Stored data entries:
+--
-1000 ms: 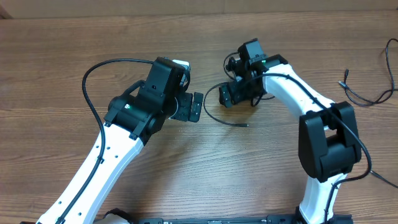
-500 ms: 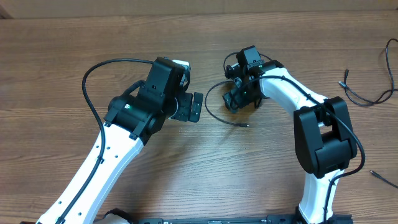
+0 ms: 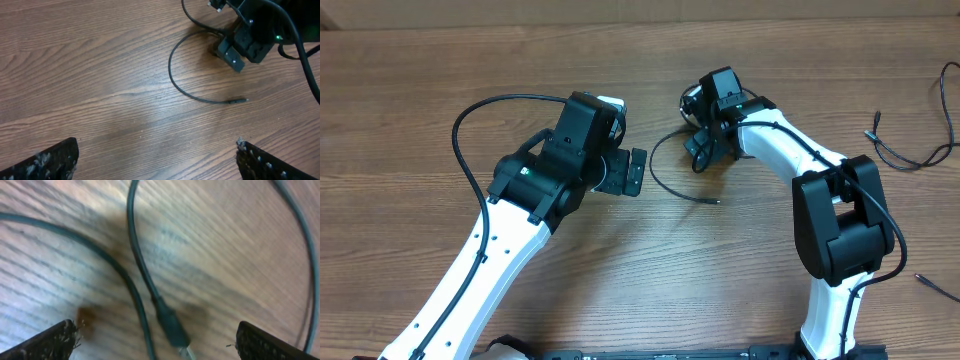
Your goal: Untangle cables
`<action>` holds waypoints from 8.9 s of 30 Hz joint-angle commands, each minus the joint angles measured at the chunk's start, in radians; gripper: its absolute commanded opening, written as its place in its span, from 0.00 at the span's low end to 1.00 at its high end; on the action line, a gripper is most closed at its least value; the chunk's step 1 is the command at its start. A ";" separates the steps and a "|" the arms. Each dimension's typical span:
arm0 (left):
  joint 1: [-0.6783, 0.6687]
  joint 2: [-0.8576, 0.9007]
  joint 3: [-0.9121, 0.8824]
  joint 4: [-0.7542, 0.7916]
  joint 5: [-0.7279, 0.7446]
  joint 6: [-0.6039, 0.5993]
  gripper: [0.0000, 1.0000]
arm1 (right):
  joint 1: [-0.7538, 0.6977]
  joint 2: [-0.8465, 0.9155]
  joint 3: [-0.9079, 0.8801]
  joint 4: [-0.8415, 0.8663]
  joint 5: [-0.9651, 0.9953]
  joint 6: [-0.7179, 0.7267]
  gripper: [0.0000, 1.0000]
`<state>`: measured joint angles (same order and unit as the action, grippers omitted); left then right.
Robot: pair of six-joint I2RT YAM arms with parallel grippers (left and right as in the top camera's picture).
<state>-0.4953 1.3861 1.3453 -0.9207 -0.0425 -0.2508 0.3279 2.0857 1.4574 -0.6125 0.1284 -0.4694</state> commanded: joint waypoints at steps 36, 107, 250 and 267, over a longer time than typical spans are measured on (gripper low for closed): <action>0.004 0.000 0.013 0.001 -0.010 0.015 1.00 | -0.134 0.070 -0.064 0.117 -0.392 -0.168 0.66; 0.004 0.000 0.013 0.001 -0.010 0.015 1.00 | -0.716 0.103 1.154 0.235 0.041 0.335 0.04; 0.003 0.002 0.013 -0.030 -0.010 0.016 1.00 | -0.408 -0.149 0.814 -1.069 -0.680 0.241 1.00; 0.041 -0.090 -0.162 -0.058 -0.006 -0.002 0.99 | -0.408 -0.149 0.814 -1.069 -0.680 0.241 1.00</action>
<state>-0.4770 1.3602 1.2629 -1.0252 -0.0460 -0.2512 -0.0834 1.9396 2.2646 -1.6852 -0.5358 -0.2321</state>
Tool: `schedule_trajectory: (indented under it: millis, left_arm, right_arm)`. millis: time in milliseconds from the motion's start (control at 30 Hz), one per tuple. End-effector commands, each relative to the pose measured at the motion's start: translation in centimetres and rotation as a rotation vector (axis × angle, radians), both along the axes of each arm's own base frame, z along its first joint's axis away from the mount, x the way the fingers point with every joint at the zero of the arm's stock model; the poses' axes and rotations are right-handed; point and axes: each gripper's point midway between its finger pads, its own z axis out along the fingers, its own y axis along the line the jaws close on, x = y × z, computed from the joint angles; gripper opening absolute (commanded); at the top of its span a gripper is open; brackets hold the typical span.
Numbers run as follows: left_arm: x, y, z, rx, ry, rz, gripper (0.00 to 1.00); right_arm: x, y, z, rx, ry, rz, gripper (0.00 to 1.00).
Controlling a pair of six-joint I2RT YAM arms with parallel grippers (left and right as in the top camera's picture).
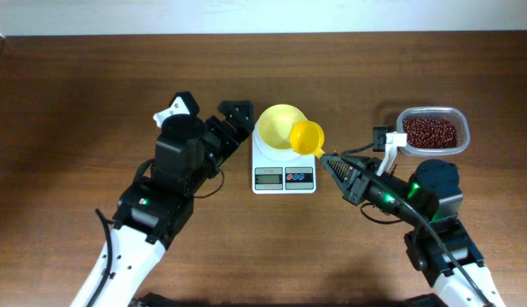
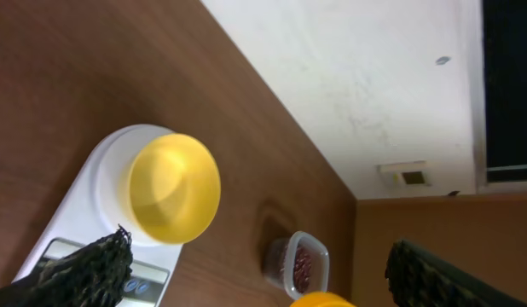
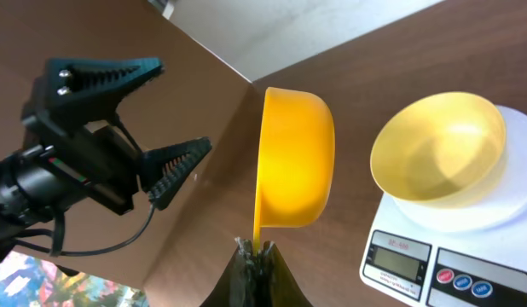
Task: Scoop item into bowl and weigh 50g on scale
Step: 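Release the scoop from the left gripper and carry it right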
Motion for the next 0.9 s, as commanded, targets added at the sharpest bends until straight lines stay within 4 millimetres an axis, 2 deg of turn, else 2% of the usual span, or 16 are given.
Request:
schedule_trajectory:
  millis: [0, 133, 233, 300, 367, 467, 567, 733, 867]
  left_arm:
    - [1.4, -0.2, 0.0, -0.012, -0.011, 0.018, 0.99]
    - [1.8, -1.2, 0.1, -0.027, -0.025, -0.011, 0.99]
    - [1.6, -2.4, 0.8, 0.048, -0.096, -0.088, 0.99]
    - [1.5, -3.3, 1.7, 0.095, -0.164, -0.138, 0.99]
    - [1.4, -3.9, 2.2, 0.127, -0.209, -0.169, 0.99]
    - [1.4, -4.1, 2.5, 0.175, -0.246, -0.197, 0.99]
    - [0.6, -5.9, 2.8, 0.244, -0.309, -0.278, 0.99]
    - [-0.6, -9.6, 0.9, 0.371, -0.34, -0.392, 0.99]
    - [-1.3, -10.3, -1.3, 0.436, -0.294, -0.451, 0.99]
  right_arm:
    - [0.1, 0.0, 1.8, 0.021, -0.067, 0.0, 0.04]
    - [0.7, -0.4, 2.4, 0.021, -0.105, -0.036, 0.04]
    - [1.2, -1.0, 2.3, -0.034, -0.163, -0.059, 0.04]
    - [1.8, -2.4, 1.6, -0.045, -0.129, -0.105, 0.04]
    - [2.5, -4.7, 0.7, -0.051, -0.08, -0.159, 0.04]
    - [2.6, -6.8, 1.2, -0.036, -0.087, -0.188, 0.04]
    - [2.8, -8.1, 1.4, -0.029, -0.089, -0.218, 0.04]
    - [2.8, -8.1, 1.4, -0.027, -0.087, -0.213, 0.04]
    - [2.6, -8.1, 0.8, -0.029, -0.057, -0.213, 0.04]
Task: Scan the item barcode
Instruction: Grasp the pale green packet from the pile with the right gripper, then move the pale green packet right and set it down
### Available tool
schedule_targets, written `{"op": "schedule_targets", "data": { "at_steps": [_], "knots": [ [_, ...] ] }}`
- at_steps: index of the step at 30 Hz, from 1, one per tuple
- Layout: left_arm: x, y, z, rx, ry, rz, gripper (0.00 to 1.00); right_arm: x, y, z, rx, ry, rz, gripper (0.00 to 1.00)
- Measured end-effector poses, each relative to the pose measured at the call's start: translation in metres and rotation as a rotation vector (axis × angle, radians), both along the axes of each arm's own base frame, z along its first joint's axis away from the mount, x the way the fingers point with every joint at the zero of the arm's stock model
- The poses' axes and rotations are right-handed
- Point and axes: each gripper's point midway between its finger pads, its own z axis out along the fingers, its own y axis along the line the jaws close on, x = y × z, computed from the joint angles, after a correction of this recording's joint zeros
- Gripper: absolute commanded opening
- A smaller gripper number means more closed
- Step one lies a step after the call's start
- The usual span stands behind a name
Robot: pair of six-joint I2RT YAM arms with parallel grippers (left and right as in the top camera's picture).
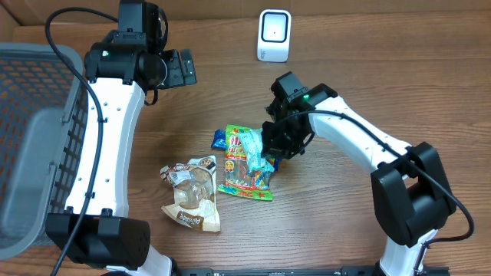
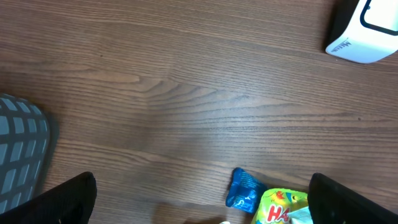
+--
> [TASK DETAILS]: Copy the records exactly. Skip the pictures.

> [SOLVED EXERCISE]:
-1000 ms: 
-500 ms: 
+0 ms: 
Your goal: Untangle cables
`<action>` holds waypoints from 8.9 s of 30 Hz joint-angle commands, each minus the joint angles measured at the chunk's start, in radians; gripper: its absolute commanded opening, written as its place in its span, from 0.00 at the span's low end to 1.00 at its high end; on the action line, a gripper is most closed at its least value; the chunk's step 1 is the command at its start. A ";" separates the steps and a "|" the arms. Each dimension's typical span:
arm0 (left):
  joint 1: [-0.6783, 0.6687]
  joint 2: [-0.8576, 0.9007]
  joint 3: [-0.9121, 0.8824]
  joint 4: [-0.7542, 0.7916]
  joint 5: [-0.7279, 0.7446]
  joint 6: [-0.6039, 0.5993]
  gripper: [0.0000, 1.0000]
arm1 (right):
  joint 1: [-0.7538, 0.6977]
  joint 2: [-0.8465, 0.9155]
  joint 3: [-0.9079, 0.8801]
  joint 4: [-0.8415, 0.8663]
  joint 5: [-0.9651, 0.9953]
  joint 6: [-0.7179, 0.7267]
  gripper: [0.0000, 1.0000]
`<state>`: measured joint angles (same order and unit as the action, grippers omitted); left then right.
Robot: pair of six-joint I2RT YAM arms with parallel grippers (left and right as in the top camera's picture).
<state>-0.4953 1.3861 1.3453 -0.9207 -0.0425 -0.2508 0.3279 2.0857 1.4574 -0.6125 0.1284 -0.4694</state> commanded: joint waypoints at steps 36, 107, 250 and 267, over a longer time than typical spans are measured on (gripper low for closed): <action>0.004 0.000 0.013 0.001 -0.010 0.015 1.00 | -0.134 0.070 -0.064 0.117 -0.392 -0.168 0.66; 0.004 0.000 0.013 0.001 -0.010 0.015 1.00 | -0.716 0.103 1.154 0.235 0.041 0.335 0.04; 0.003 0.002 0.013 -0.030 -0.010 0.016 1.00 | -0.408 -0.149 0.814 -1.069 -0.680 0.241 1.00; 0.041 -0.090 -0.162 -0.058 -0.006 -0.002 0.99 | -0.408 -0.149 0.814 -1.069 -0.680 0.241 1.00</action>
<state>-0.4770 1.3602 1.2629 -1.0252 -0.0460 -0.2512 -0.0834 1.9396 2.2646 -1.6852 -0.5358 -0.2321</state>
Tool: `schedule_trajectory: (indented under it: millis, left_arm, right_arm)`. millis: time in milliseconds from the motion's start (control at 30 Hz), one per tuple. End-effector commands, each relative to the pose measured at the motion's start: translation in centimetres and rotation as a rotation vector (axis × angle, radians), both along the axes of each arm's own base frame, z along its first joint's axis away from the mount, x the way the fingers point with every joint at the zero of the arm's stock model; the poses' axes and rotations are right-handed; point and axes: each gripper's point midway between its finger pads, its own z axis out along the fingers, its own y axis along the line the jaws close on, x = y × z, computed from the joint angles; gripper opening absolute (commanded); at the top of its span a gripper is open; brackets hold the typical span.
Numbers run as follows: left_arm: x, y, z, rx, ry, rz, gripper (0.00 to 1.00); right_arm: x, y, z, rx, ry, rz, gripper (0.00 to 1.00).
Controlling a pair of six-joint I2RT YAM arms with parallel grippers (left and right as in the top camera's picture).
Task: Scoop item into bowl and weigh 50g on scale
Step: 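Release the scoop from the left gripper and carry it right
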Motion for the next 0.9 s, as commanded, targets added at the sharpest bends until straight lines stay within 4 millimetres an axis, 2 deg of turn, else 2% of the usual span, or 16 are given.
Request:
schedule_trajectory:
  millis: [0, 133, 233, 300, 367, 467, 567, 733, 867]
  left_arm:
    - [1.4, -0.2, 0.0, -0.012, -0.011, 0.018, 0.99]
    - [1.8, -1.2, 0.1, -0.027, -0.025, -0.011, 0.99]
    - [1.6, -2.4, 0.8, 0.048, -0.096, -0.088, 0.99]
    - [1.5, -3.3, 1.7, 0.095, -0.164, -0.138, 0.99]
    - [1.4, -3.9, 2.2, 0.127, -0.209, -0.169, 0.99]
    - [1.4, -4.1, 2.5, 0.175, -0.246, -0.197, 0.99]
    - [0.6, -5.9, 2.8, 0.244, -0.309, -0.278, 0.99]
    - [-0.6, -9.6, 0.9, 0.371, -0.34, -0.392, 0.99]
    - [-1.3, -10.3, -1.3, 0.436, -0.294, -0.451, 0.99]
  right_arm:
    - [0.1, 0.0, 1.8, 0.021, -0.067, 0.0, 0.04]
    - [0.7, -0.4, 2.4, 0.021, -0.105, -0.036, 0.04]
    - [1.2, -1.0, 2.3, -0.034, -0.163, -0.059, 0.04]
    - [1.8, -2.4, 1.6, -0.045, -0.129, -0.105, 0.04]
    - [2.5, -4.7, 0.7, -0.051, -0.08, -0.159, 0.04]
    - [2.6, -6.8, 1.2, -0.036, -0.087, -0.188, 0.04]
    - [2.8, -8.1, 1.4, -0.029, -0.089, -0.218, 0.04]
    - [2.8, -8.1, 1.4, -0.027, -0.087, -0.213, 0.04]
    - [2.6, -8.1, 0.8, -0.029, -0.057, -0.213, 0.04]
Task: Scan the item barcode
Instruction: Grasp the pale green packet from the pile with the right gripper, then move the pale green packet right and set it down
### Available tool
schedule_targets, written `{"op": "schedule_targets", "data": { "at_steps": [_], "knots": [ [_, ...] ] }}`
- at_steps: index of the step at 30 Hz, from 1, one per tuple
- Layout: left_arm: x, y, z, rx, ry, rz, gripper (0.00 to 1.00); right_arm: x, y, z, rx, ry, rz, gripper (0.00 to 1.00)
- Measured end-effector poses, each relative to the pose measured at the call's start: translation in metres and rotation as a rotation vector (axis × angle, radians), both along the axes of each arm's own base frame, z along its first joint's axis away from the mount, x the way the fingers point with every joint at the zero of the arm's stock model
- The poses' axes and rotations are right-handed
- Point and axes: each gripper's point midway between its finger pads, its own z axis out along the fingers, its own y axis along the line the jaws close on, x = y × z, computed from the joint angles, after a correction of this recording's joint zeros
- Gripper: absolute commanded opening
- A smaller gripper number means more closed
- Step one lies a step after the call's start
- The usual span stands behind a name
Robot: pair of six-joint I2RT YAM arms with parallel grippers (left and right as in the top camera's picture).

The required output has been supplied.